If pictures are present, leave them out, and copy the data word for word.

*** Source data ***

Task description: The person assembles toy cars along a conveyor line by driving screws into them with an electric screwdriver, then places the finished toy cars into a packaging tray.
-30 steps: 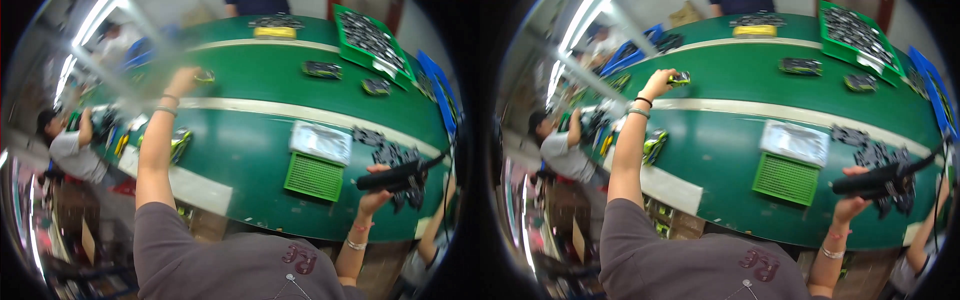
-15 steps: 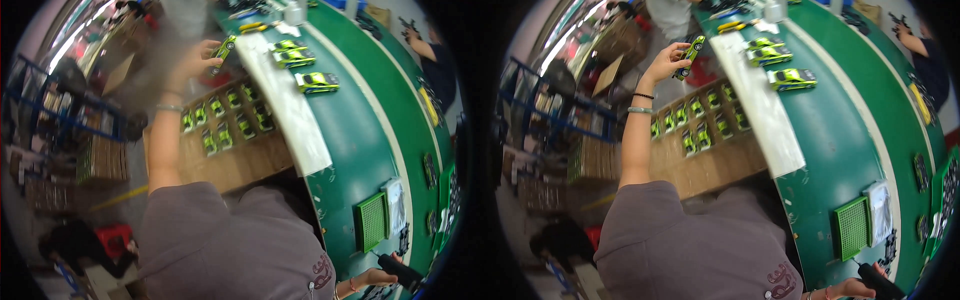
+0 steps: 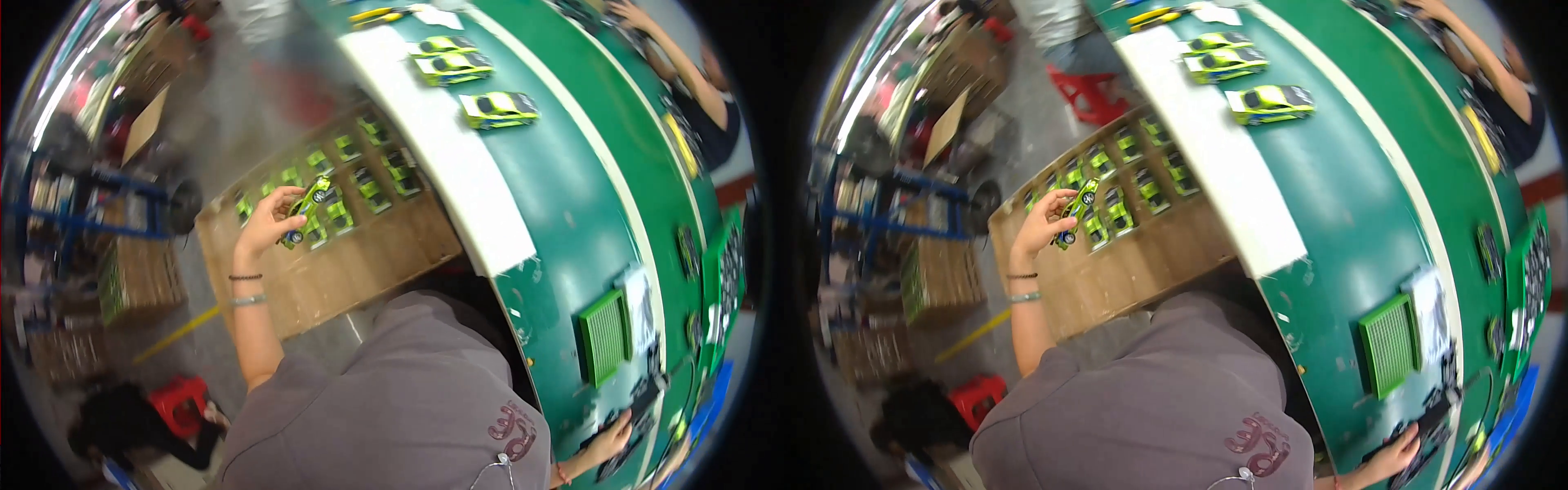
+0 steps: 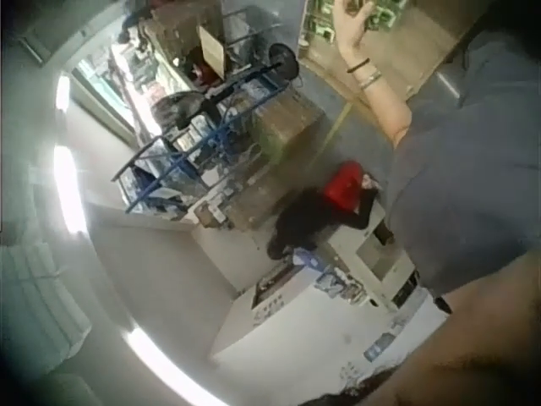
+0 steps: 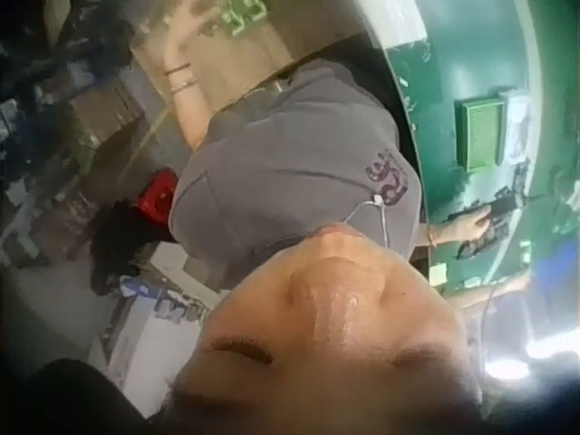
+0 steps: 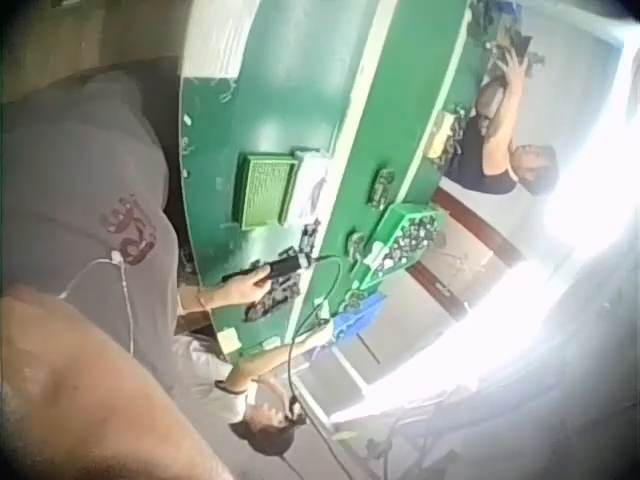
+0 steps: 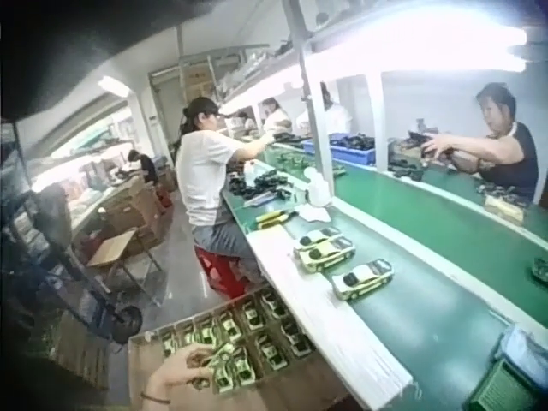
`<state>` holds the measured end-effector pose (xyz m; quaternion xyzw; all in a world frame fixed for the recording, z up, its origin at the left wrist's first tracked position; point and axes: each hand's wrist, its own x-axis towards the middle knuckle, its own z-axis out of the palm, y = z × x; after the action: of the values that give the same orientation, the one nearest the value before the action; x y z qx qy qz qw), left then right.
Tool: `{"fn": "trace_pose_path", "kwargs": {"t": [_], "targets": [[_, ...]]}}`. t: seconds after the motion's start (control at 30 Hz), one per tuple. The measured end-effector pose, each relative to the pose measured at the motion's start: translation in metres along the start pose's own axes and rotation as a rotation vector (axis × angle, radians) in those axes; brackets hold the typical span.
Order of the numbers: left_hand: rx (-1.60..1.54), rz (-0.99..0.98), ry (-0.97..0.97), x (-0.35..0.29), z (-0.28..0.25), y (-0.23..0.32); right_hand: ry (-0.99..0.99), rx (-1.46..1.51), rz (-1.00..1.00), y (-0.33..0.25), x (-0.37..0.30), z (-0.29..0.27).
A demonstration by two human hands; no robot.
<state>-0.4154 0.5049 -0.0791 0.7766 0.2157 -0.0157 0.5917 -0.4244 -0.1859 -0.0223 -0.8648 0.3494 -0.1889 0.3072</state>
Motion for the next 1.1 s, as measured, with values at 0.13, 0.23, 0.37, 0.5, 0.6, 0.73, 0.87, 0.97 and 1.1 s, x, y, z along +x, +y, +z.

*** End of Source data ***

### Output of the task
Task description: The person assembles toy cars along a conveyor line by driving screws into them with an electric screwdriver, then places the finished toy cars into a packaging tray.
-30 steps: 
-15 steps: 
+0 steps: 
+0 steps: 
+0 steps: 
+0 steps: 
+0 steps: 
`<state>` holds the measured end-effector pose (xyz m; quaternion xyzw; all in a world frame fixed for the recording, z up, its origin at the left wrist's first tracked position; point and axes: each hand's wrist, its own x-axis towards the middle knuckle, its own z-axis out of the palm, y = z × x; after the action: of the values that give the same orientation, the one nearest the value before the action; x y z qx qy qz qw), left then right.
Tool: `{"fn": "trace_pose_path", "kwargs": {"t": [_], "targets": [[_, ...]]}}`. t: seconds after the motion's start (control at 30 Hz), one per tuple. The measured end-effector pose, each relative to the pose measured at the motion's start: translation in metres along the start pose's own axes and rotation as a rotation vector (axis × angle, radians) in those axes; brackets hold the typical span.
Order of the numbers: left_hand: rx (-1.60..1.54), rz (-0.99..0.98), ry (-0.97..0.97), x (-0.35..0.29), z (-0.28..0.25), y (-0.23..0.32); right_hand: ry (-0.99..0.99), rx (-1.46..1.51), rz (-1.00..1.00), y (-0.33..0.25), x (-0.37..0.30), z (-0.29..0.27).
A demonstration by two human hands; no robot.
<state>-0.4154 0.5049 -0.0791 0.7766 0.2157 -0.0157 0.5917 -0.4244 -0.1859 -0.0223 -0.8648 0.3494 -0.1889 0.3072</state>
Motion for the next 1.1 s, as measured, with values at 0.13, 0.23, 0.37, 0.5, 0.6, 0.73, 0.87, 0.97 and 1.1 s, x, y, z along +x, +y, +z.

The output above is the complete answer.